Via libera del Senato alla legge di Stabilità del 2013, che oggi stesso sarà approvata in via definitiva dalla Camera e al decreto Ilva, definitivamente convertito. L’assemblea di Palazzo Madama ha approvato il disegno di legge, sul quale il governo aveva posto la fiducia, con 199 voti favorevoli, 55 contrari e 10 astensioni.

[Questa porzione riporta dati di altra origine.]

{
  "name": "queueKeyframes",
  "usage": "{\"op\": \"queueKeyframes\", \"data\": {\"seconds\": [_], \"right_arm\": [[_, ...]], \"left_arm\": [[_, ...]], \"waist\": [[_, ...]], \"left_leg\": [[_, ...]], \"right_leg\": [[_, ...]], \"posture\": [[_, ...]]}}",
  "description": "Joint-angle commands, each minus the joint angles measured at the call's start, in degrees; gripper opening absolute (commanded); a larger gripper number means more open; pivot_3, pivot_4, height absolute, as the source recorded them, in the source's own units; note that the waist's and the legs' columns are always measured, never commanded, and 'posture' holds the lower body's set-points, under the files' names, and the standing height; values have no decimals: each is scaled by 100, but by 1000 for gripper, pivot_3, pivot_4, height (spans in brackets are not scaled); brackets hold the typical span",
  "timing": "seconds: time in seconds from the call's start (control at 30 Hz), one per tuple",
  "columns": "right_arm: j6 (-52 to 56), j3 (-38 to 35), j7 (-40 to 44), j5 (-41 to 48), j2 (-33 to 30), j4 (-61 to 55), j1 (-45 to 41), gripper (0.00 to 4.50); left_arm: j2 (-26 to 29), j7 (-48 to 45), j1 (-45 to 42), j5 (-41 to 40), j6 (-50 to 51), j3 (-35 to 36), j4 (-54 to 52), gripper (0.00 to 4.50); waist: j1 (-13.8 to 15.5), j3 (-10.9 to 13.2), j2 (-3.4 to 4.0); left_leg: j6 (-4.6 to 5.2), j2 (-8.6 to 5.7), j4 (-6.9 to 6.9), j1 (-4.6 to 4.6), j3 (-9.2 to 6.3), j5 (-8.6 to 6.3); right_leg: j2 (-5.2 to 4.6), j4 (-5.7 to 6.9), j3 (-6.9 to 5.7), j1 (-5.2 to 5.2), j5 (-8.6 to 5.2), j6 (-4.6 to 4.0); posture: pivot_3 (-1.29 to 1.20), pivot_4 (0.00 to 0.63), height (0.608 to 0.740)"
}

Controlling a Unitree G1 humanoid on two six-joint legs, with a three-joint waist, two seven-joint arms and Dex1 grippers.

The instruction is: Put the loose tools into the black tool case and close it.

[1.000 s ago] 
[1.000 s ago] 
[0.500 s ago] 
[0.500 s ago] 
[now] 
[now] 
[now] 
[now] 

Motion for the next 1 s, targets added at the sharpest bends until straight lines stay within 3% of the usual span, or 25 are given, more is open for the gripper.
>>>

E subito dopo è passata ad esaminare la legge che dà attuazione al nuovo principio costituzionale del pareggio di bilancio, l’ultimo provvedimento dell’agenda di legislatura, già varato dalla Camera.
Il governo mantiene qualche riserva sulla nuova Autorità sui conti pubblici, che la Camera e ora anche il Senato vorrebbero fosse composta da tre membri, ma ha accettato tale formulazione pur di incassare la legge, fondamentale perché dà attuazione concreta non solo al nuovo principio della Costituzione, ma anche agli impegni presi dall’Italia in Europa con il «Fiscal compact» l’accordo sulla disciplina di bilancio.
È una soluzione solo parziale anche quella individuata per risolvere il nodo delle nuove gare per i videopoker. Il governo prima ha chiesto ai relatori un emendamento per posticipare lo svolgimento delle gare, previste da un vecchio decreto, poi s’è reso conto che, così facendo, sarebbe venuto a mancare un incasso già previsto nel bilancio, e ha chiesto a due senatori, Cinzia Bonfrisco e Gilberto Pichetto, di sopprimere con un proprio emendamento la proroga, di fatto ripristinando le norme del vecchio decreto. Così è stato, ma di fronte alle proteste collettive per la nuova spinta sui giochi pubblici, il Tesoro si è detto assolutamente pronto a ripensarci. «Resta ferma l’esigenza di ulteriori valutazioni – fa sapere il ministero con una nota – che potrebbero portare alla abrogazione della previsione di questo nuovo gioco».
Rispetto al testo originario presentato dal governo, la legge di Stabilità uscita dal Senato è, comunque, profondamente diversa. Al posto della riduzione delle aliquote sui primi due scaglioni Irpef sono arrivate maggiori detrazioni per i familiari a carico, è saltata la sforbiciata sulle detrazioni e le deduzioni, il previsto aumento dell’Iva è stato dimezzato e sono arrivati fondi per gli esodati e per la cassa integrazione in deroga, mentre sono state completamente riscritte le norme che attuano la nuova tassa sulle transazioni finanziarie.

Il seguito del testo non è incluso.